Chris Lugo / TNOMC.ORG – 2005-11-20 23:48:40
http://www.tnimc.org/feature/display/9816/index.php
(November 20, 2005) — On the morning after a record crowd of 16,000 (Columbus Police estimate!) attended Saturday’s rally at the gates of Ft. Benning to protest the School of the Americas’ Western Hemispheric Institute for Security Cooperation, an early morning crowd waited with anticipation for an even larger turnout expected at the annual vigil and civil disobedience.
About 100 members of Veterans for Peace and Iraq Veterans for Peace marched in chanting an antiwar cadence to open the ceremonies. They were followed by a group from a Buddhist dojo that had been walking from Atlanta to Ft. Benning since Nov. 12.
Beginning at 8:45am the crowds began swelling as the musicians collective opened the day with a round of “No mas! No more!” welcoming the protesters, many of whom were bundled up to stay warm on a cool fall day in central Georgia. The crowd was welcomed by SOA Watch Staff and presented with a list of non-violence guidelines.
Around 10:00am the crowd was entertained by the Indigo Girls and heard the words of Iraqi war Veteran Rev. Charles McKenzia of RAINBOW/PUSH, SOA Watch Rounder Father Roy Bourgeois and former prisoner Sister Diane Pinchot.
It was announced that the crowd size was estimated to be 20,000. Also speaking was Patricia Roberts, mother of Jamaal Addison, first soldier from Georgia killed in Iraq and Sister Helen Prejean. The funeral procession is set to begin at 10:30am and direct action beginning about noon.
Later on in the morning at 10:45am, the funeral procession began that each year commemorates the martyrdom of thousands of Latin Americans at the hands of death squads and armies led by School of Americas graduates.
As each name is announced from the stage in a solemn sing-song litany the crowd chants “presente” and participants circle the assembly grounds at the gate of Ft. Benning carrying crosses marked with the names. Soon the first contingent of civil disobedience activists will begin their nonviolent trespass onto the grounds of the military base that their taxes paid for.

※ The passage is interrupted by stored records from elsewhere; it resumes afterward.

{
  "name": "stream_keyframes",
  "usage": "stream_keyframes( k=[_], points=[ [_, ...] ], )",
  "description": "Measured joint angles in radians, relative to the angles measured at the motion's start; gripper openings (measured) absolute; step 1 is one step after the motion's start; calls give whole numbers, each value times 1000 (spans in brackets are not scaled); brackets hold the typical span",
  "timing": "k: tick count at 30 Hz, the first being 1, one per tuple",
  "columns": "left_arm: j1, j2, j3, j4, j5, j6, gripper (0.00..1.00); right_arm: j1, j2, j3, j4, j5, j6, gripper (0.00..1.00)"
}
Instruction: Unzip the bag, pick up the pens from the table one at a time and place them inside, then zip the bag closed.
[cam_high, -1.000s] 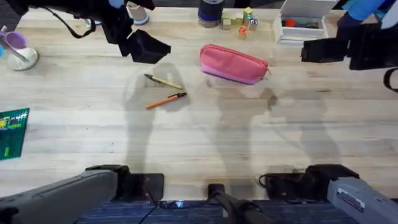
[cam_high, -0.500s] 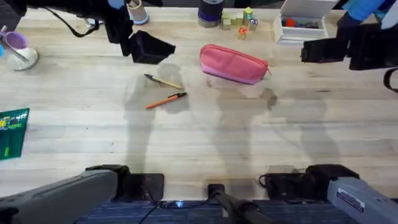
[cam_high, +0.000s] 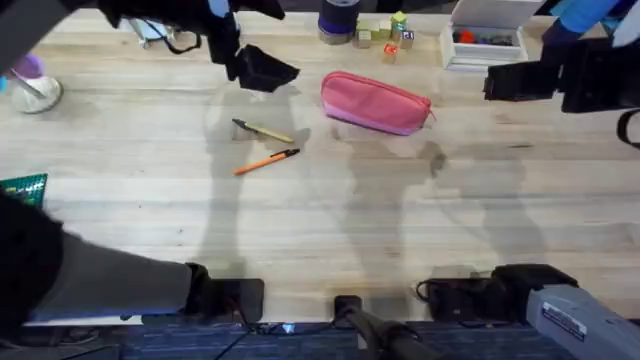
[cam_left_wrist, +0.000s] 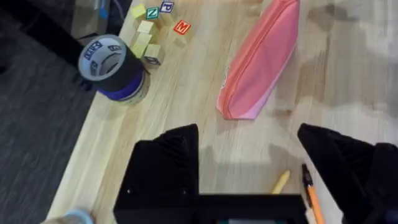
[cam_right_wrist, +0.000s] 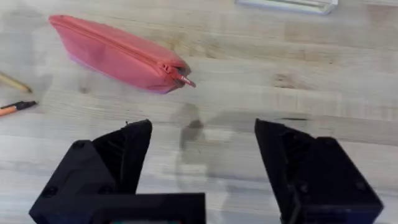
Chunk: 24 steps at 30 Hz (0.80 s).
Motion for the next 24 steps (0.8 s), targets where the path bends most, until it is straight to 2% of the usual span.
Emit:
stream_keyframes(
  k=[5,10,24],
  points=[
    [0,83,0,23,72,0,994,0,0,0,0,0,0,996],
    [-6,150,0,30,106,0,994,0,0,0,0,0,0,996],
    [-105,258,0,118,125,0,994,0,0,0,0,0,0,995]
  ],
)
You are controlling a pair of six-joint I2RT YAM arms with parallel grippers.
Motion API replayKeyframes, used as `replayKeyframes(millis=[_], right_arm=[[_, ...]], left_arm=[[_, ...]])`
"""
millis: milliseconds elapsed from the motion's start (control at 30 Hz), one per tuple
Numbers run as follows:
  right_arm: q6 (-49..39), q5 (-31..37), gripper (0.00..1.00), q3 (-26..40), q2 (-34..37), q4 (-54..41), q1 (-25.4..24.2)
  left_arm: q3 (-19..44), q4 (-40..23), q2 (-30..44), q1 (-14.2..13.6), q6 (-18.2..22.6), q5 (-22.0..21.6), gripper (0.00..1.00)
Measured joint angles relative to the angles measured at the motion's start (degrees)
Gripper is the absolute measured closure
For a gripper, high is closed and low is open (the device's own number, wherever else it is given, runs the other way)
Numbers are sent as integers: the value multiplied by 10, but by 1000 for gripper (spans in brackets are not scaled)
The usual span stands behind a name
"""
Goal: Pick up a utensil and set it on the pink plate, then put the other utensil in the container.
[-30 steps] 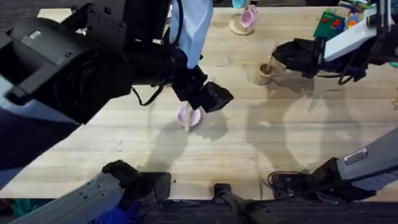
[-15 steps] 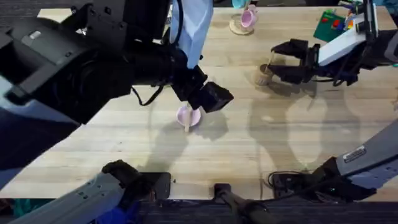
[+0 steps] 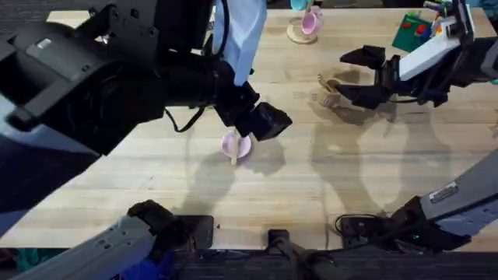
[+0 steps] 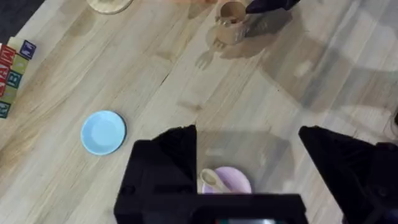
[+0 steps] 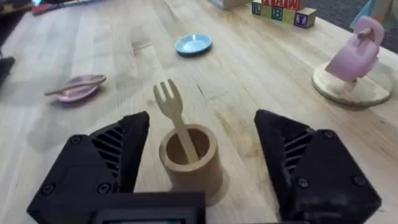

In the afternoon, around 12:40 pm, some 16 protesters were reported to have crossed the line onto Ft. Benning, kicking off the civil disobedience phase of the protest. Among those arrested was Sister Mary Dennis, 63 of Oak Ridge Tennessee and Donald Nelson, 62 of Summertown Tennessee.
Nelson is a retired engineer technician and faces three months in federal prison.
Dennis, a seasoned activist from the Y-12 protests and SOA has been imprisoned previously for six months for crossing the line at Ft. Benning and faces the maximum federal sentence for this year’s action.
While the protesters were slipping through a hole in the fence on the south side of the front gate, the intonement of victims’ names continued, as the puppetistas wait to begin their allegorical pageant dramatizing popular resistance to imperialism and militarism.
This year’s puppet pageant focused on the story of Prof. Carlos Mauricio, who was one of many civilians arrested and tortured by graduates of the SOA. However, Mauricio and two other Salvadoran torture survivors were able to move to the United States after their release, where they successfully sued their torturers, creating a precedent for other cases including one that ended in the conviction of two SOA graduates responsible for the assassination of Salvadoran Archbishop Romero.
Later on in the afternoon, at about 1:40pm, some 40 people were reported to have climbed the fence to enter the base illegally and submit to arrest, a larger number than last year. Those who trespass are no longer served with “ban and bar” orders but face serious jail time, especially second offenders.